## What you are asked to do
Set down again exactly the lines of the listing below that fall between the line holding "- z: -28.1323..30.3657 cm" and the line holding "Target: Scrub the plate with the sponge", inclusive.

*** Records to use ***

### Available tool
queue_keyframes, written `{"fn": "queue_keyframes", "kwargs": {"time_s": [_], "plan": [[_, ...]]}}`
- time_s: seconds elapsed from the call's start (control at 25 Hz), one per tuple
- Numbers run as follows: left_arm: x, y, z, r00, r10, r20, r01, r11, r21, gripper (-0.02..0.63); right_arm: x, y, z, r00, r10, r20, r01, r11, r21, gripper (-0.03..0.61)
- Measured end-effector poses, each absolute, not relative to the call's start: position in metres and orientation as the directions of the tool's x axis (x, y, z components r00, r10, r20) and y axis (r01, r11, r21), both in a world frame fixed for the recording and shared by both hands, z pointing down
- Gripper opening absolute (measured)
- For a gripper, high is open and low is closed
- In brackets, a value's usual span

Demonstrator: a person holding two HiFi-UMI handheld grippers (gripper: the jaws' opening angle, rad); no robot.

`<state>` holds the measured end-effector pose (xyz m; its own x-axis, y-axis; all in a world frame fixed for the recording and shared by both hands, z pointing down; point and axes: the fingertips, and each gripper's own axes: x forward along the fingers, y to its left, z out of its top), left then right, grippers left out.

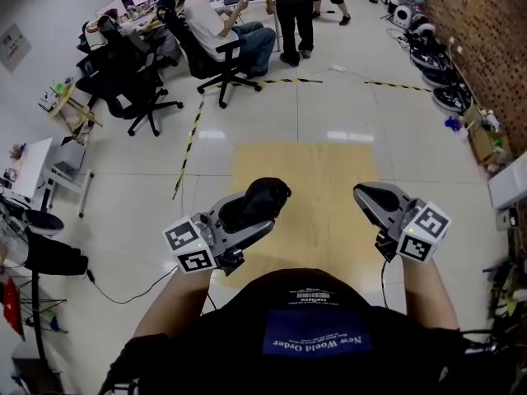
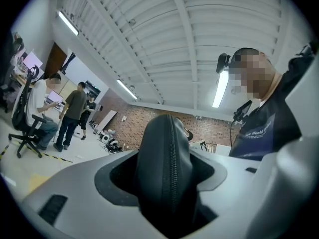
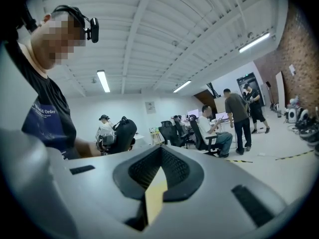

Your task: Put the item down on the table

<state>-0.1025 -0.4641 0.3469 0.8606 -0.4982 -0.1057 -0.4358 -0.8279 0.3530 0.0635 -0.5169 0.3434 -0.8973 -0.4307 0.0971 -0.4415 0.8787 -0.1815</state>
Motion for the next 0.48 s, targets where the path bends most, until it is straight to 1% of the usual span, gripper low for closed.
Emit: {"fn": "queue_keyframes", "kwargs": {"time_s": [0.2, 0.32, 0.48], "plan": [[-0.109, -0.477, 0.352, 0.851, -0.523, -0.052, -0.480, -0.814, 0.326, 0.295, 0.057, -0.533, 0.342, -0.896, -0.429, 0.112, -0.442, 0.885, -0.145, -0.012], [-0.110, -0.497, 0.372, 0.840, -0.542, 0.032, -0.528, -0.803, 0.275, 0.295, 0.055, -0.550, 0.350, -0.895, -0.430, 0.116, -0.444, 0.883, -0.153, -0.012], [-0.108, -0.534, 0.424, 0.823, -0.543, 0.164, -0.567, -0.800, 0.195, 0.295, 0.053, -0.576, 0.380, -0.891, -0.433, 0.138, -0.453, 0.873, -0.182, -0.012]]}}
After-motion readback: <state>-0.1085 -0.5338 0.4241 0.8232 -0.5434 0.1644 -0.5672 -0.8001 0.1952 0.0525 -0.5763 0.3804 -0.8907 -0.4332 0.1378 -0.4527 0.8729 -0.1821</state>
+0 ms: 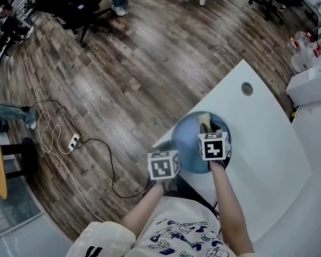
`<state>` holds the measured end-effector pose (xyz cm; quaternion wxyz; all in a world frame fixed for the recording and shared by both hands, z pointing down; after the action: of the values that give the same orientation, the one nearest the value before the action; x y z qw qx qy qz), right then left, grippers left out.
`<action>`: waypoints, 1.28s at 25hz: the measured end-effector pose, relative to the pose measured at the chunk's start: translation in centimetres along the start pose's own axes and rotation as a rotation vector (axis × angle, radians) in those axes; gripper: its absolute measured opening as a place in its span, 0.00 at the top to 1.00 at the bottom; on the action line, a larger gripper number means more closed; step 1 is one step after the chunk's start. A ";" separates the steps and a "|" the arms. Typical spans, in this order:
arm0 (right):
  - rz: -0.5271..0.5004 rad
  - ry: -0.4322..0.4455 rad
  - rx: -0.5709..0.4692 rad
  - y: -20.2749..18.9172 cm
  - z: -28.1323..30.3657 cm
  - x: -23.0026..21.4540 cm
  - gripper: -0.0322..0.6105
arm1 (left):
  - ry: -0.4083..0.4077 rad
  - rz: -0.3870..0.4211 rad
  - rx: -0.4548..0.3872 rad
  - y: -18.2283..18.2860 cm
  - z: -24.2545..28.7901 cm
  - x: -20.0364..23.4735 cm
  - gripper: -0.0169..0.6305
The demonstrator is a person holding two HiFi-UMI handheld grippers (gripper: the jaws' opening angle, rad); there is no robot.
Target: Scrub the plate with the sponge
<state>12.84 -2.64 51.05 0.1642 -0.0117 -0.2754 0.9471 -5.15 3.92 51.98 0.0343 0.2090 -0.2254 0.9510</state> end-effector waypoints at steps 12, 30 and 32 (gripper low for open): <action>0.111 -0.098 0.032 -1.9 -1.1 -2.0 0.77 | 0.013 -0.026 0.002 -0.4 0.1 0.0 0.94; 0.168 -0.153 0.132 -3.7 -2.6 -3.4 0.77 | 0.027 -0.069 -0.004 -0.3 0.1 -0.1 0.94; 0.177 -0.147 0.139 -3.6 -2.8 -3.6 0.77 | 0.029 -0.073 -0.003 -0.1 0.1 -0.1 0.94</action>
<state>17.64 0.59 50.32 0.0599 0.0451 -0.2182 0.9730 -4.97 4.02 52.03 0.0727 0.2030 -0.2185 0.9517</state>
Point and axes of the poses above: the fingertips, and each gripper's own axes: z forward along the fingers, x to its left, y out of its top, the point moved 8 cm from there along -z, backward along the fingers, and after that the axes turned 2 degrees about -z, right-handed, at the moved point
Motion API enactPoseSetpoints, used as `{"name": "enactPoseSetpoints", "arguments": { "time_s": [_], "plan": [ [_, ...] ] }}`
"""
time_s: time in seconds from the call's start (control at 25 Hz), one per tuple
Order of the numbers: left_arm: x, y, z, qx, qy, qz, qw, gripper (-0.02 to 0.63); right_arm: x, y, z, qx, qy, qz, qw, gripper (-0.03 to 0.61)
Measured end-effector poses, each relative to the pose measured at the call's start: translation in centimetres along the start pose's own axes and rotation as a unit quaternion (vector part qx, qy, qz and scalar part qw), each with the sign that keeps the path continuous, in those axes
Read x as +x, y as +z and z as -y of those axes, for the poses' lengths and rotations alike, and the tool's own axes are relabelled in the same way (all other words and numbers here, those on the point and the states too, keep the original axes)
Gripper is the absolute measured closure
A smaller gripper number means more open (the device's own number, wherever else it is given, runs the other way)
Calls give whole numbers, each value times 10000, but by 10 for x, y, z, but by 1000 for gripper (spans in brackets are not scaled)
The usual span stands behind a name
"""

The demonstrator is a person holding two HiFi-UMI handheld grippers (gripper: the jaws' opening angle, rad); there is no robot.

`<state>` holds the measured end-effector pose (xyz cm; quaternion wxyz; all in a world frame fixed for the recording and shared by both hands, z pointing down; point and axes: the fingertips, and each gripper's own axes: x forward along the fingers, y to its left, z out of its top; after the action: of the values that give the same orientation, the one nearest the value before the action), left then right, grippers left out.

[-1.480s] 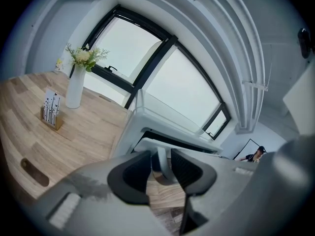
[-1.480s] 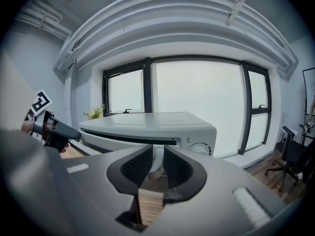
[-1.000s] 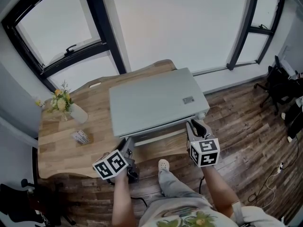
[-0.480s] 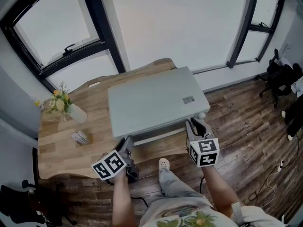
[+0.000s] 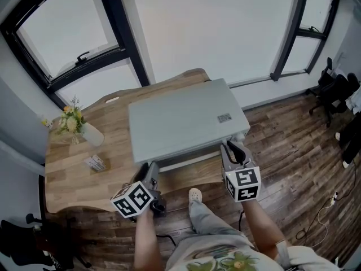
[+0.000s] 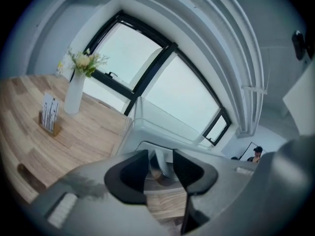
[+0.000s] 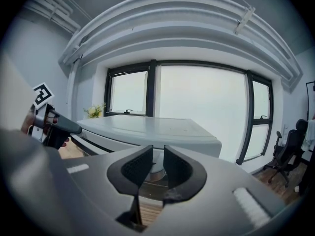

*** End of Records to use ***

## Solution for this task
  - z: -28.1323..30.3657 cm
  - x: -23.0026..21.4540 cm
  - gripper: -0.0322..0.6105
arm1 (left):
  - ry: -0.4083..0.4077 rad
  - rz: -0.3870..0.4211 rad
  - rx: -0.4548..0.3872 rad
  - y: -18.2283..18.2860 cm
  - z: -24.2545..28.7901 cm
  - x: -20.0364..23.4735 cm
  - gripper: -0.0169..0.6305
The demonstrator is a person holding two HiFi-UMI handheld grippers (gripper: the jaws' opening angle, rad); there is no robot.
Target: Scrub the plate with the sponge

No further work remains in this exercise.